Hello, a couple quick ideas you might have already considered:
- Optional parameters in the API to provide additional information for the 
algorithm, for example:
...&roadcolorsample=<RGB_values>(the user has previously sampled the road color 
by clicking several times the roads of that area)
...&areatype={urban,suburban,rural,...}
...&shadowsheading=<heading>...&shadowslength={short,medium,long}(some aerial 
images have very visible shadows, all in the same direction of course)
- I don't know how your algorithm works, but if it generates several solutions, 
you might return an array of linestrings instead of just one.
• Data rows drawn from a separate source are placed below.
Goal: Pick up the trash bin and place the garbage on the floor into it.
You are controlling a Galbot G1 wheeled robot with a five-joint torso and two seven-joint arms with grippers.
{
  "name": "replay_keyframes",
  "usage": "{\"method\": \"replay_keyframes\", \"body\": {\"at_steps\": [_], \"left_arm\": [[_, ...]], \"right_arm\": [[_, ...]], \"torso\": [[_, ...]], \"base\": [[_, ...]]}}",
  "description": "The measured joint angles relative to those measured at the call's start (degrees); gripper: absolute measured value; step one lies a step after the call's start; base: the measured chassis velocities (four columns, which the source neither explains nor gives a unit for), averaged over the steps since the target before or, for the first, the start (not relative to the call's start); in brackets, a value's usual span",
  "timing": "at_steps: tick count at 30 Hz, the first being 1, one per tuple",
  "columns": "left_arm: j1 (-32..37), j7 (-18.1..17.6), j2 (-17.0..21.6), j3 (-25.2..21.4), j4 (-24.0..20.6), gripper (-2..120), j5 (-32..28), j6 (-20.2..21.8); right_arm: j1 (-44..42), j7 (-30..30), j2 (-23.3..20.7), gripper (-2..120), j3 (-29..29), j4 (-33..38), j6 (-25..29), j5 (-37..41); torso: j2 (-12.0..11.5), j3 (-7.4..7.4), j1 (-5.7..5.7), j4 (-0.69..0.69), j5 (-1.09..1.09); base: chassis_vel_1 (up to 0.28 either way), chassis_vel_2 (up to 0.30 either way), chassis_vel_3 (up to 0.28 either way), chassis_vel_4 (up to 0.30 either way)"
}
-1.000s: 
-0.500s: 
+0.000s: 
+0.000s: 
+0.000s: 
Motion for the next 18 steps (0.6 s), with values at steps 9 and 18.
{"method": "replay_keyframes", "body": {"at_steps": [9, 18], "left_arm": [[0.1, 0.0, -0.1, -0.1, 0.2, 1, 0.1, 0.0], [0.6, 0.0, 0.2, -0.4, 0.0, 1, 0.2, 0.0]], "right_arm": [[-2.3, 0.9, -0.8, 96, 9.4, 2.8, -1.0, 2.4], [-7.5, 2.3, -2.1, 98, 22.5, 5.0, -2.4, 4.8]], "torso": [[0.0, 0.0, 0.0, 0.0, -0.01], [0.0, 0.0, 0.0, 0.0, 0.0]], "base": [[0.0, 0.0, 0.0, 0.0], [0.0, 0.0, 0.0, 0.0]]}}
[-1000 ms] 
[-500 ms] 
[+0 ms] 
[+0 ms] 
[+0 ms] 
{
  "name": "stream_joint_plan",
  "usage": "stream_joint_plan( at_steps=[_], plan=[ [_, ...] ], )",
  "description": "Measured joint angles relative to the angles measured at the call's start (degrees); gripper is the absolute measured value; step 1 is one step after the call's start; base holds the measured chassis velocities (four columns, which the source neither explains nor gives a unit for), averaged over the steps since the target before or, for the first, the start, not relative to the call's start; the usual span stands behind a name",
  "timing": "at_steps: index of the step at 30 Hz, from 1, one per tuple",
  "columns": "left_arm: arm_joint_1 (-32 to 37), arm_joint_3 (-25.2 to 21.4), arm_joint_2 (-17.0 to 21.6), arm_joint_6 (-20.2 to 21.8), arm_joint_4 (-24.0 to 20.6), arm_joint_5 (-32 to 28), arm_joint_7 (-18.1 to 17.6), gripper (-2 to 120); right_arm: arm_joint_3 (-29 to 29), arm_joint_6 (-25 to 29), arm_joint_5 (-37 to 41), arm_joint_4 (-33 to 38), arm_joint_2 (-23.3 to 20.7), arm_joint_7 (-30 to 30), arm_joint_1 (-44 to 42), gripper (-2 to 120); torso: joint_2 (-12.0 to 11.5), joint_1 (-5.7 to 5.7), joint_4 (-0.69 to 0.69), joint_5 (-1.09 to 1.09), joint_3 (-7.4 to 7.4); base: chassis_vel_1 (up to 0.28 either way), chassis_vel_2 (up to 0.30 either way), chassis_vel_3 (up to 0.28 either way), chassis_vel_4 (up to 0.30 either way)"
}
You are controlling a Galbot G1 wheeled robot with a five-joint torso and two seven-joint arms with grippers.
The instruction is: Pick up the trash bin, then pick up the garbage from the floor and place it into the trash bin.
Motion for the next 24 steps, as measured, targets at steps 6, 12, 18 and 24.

Sophisticated 
clients will show them all, simple clients will use the first.
regardsJuan Lucas


--- On Fri, 2/4/11, Ido Omer <ido.o...@microsoft.com> wrote:

From: Ido Omer <ido.o...@microsoft.com>
Subject: [OSM-talk] (magical?) road detector
To: "talk@openstreetmap.org" <talk@openstreetmap.org>
Date: Friday, February 4, 2011, 7:59 PM



 
 


 

Hi Guys, 
   
I am a researcher at Microsoft and I am currently working on the road detector. 
I joined a bit late and can’t post answers in the existing road detector 
thread, but I might be able to provide some additional info regarding the road 
detector. 
It is *FAR* from being perfect, but in our experiments it may produce a lot of 
value (== save time) if you use it correctly. When use it correctly means don’t 
expect too much, so here are some practical tips: 
1.      
It is currently uses the two end points as example and tries to find a path 
that is similar to those examples, so it is recommended to use the tool at a 
zoom level that will let you make sure you click on a road
 and not near a road (we will probably loosen that restriction in the future). 
2.      
Don’t try to challenge the detector too much, it will probably fail, instead if 
you have a very complicated winding road break it into a few sections and let 
it detect shorter legs (it will still save you most
 of the clicks…) 
3.      
One of the main features used is color, so if the road changes its color a lot, 
break it again into shorter legs. 
4.      
We currently only compute one path (road) between the points and cannot provide 
a meaningful score for that path. Defining a score is a difficult problem (but 
we are open to ideas…). 
5.      
To speed things up, we are using a bounding box that is in many cases smaller 
than the bounding box provided by the client (we take constant margins around 
the bounding box defined by the two end points). This
 means that if you click on the two end points of a U shaped road we might 
truncate the lower part of the U and find a “shortcut “ through buildings, 
fields, etc. And again you’ll need to break the query into shorter legs… (I am 
currently working on speeding
 things up and I hope to get rid of this limitation in a week) 
6.      
The algorithm is currently ignoring junctions, but I should be able to add them 
very soon (early next week) 
That is for road detection. The other mode we will provide is road exploration 
which will enable finding all the roads in a certain bounding box (well, you’ll 
probably need to click once or twice…) I am not sure if there is an exposed 
version
 of this service (I hope not, since so far it is really a bunch of 
experiments…) but we should have it really soon (a week or two). For the road 
exploration we will probably have some kind of certainty level for each road 
segment. 
   
I will be very happy to hear of any complaints/requests/places where you think 
the detector should work but it fails/any other feedback.